Only the lines from the one containing "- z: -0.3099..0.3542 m" through the one containing "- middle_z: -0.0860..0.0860" should be printed, exactly as they appear below, with both ends included.
---------------
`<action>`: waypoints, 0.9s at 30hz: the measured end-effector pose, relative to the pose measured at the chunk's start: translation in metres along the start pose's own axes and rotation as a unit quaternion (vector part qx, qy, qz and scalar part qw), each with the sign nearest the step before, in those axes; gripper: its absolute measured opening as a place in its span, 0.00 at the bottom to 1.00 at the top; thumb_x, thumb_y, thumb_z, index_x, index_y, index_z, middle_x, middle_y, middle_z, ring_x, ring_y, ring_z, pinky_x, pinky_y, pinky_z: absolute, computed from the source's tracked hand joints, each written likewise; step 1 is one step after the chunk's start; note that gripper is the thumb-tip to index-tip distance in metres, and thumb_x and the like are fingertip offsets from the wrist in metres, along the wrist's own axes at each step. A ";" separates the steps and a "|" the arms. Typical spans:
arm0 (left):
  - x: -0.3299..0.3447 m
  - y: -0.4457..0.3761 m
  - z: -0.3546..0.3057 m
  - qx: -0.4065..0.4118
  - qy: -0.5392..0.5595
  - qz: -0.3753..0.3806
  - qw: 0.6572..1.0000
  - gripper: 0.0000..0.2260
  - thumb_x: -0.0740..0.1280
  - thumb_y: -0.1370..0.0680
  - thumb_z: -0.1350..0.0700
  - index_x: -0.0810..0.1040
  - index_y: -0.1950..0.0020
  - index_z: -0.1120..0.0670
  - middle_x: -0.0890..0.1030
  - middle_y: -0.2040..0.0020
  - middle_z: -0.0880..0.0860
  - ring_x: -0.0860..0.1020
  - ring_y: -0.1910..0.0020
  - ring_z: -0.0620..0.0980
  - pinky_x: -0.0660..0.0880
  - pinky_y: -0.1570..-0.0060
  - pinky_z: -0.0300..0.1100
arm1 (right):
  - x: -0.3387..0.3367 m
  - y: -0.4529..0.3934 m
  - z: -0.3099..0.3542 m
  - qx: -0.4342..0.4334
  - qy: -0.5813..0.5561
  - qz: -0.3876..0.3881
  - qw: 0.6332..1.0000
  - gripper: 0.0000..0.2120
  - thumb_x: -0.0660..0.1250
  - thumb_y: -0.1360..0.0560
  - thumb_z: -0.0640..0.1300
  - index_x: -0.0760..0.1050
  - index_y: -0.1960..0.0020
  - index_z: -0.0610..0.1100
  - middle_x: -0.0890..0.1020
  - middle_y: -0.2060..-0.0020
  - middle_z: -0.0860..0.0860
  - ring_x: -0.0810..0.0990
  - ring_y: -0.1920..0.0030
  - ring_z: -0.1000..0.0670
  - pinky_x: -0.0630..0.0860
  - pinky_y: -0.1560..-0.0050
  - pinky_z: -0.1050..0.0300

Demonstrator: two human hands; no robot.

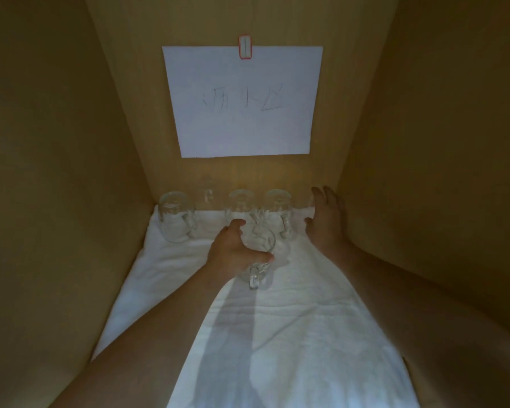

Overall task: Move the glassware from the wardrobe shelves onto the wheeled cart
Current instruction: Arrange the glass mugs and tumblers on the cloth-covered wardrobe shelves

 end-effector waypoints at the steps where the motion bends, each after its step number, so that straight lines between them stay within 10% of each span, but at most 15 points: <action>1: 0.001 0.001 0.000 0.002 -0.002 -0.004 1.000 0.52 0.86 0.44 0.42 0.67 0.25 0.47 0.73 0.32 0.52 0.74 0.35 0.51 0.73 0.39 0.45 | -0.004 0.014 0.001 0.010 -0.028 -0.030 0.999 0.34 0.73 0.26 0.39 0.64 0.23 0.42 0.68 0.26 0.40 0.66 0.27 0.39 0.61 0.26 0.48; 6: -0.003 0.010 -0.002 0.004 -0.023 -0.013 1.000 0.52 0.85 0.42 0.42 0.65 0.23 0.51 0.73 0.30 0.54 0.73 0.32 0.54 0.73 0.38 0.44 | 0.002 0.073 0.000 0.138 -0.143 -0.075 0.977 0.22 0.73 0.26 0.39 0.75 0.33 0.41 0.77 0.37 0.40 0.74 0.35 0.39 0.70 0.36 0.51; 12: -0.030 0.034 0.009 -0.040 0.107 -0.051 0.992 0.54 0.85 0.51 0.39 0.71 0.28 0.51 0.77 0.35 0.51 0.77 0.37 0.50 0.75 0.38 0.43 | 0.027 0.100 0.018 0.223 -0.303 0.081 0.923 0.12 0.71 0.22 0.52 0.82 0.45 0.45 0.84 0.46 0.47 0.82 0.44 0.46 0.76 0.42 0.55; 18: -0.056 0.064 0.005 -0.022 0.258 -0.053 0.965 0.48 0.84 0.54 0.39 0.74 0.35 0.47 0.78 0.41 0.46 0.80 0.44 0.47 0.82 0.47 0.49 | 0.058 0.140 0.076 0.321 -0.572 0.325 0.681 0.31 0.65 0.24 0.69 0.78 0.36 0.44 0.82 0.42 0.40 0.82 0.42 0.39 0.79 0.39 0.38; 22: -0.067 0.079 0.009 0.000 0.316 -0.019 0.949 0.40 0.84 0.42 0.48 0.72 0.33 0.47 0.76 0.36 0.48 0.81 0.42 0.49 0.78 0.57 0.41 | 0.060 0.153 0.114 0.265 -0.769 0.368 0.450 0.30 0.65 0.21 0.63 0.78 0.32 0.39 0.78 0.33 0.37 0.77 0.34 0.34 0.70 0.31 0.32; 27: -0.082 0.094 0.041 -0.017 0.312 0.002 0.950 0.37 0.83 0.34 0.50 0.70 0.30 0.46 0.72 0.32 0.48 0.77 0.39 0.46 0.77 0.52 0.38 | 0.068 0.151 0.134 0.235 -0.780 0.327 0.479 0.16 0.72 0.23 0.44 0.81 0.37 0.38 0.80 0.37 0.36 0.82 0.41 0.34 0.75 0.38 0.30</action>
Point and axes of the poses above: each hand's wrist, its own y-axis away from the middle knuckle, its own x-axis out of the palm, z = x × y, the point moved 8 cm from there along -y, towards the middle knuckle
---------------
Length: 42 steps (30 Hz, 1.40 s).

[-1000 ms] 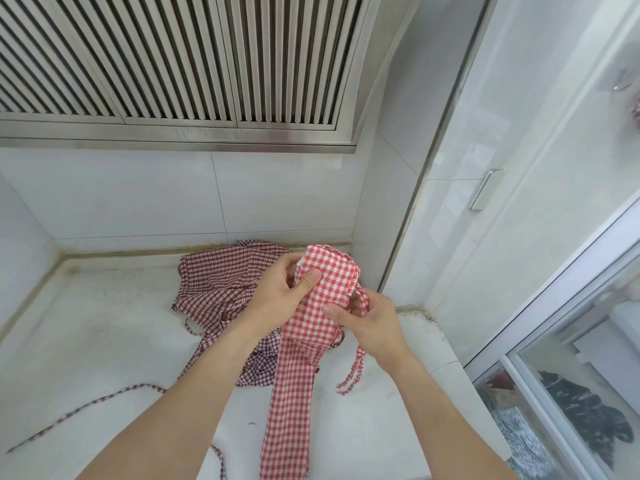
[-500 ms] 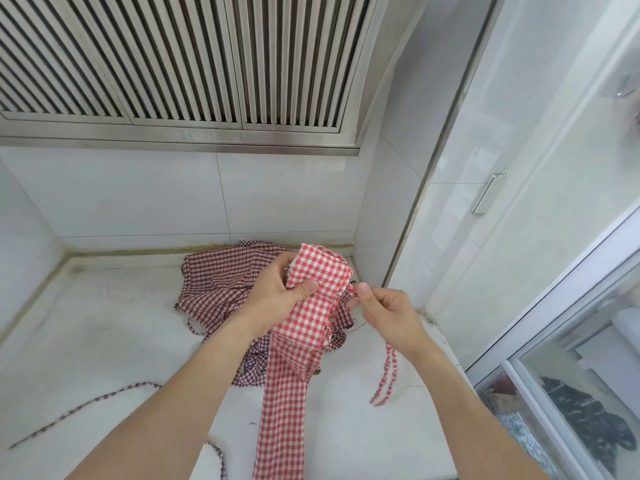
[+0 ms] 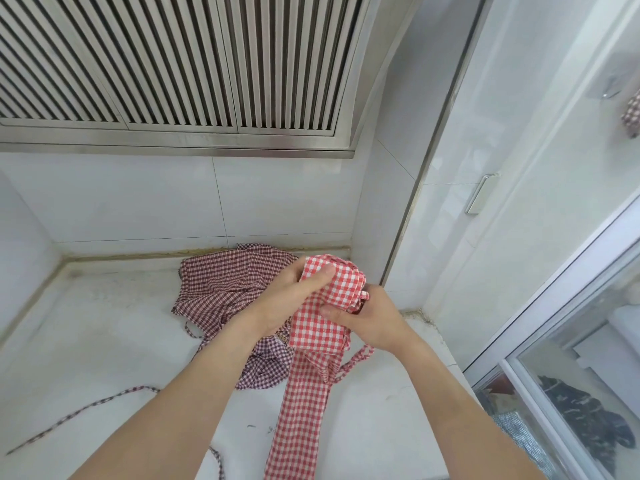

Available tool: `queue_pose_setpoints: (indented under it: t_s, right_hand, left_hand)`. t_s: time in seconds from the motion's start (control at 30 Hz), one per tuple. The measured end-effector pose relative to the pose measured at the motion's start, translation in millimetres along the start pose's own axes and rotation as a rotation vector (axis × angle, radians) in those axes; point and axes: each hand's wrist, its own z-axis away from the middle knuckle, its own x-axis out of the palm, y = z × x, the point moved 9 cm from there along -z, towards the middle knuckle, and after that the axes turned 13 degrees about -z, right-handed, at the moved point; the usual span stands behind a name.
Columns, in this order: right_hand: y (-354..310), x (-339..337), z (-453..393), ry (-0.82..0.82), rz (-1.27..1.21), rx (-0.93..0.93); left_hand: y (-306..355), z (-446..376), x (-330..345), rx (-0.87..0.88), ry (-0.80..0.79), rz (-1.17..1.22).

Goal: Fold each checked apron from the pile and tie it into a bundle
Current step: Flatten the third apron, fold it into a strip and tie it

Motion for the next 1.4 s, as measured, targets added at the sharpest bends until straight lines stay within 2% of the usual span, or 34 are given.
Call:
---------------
*Solution*:
  - z: -0.3099..0.3542 m
  - qx: -0.4342..0.4334
  - qy: -0.5813..0.5561
  - qz: -0.3876..0.3881
  - qw: 0.6332..1.0000
  - gripper: 0.0000..0.2120
  - thumb_x: -0.0660..0.1250
  - thumb_y: -0.1360..0.0560
  - thumb_z: -0.0640..0.1300
  - index_x: -0.0760..0.1050
  - index_y: -0.1960..0.0020
  - index_z: -0.0610..0.1100
  - middle_x: -0.0890..0.1020
  - middle_y: -0.2060..-0.0020
  - middle_z: -0.0860..0.0860

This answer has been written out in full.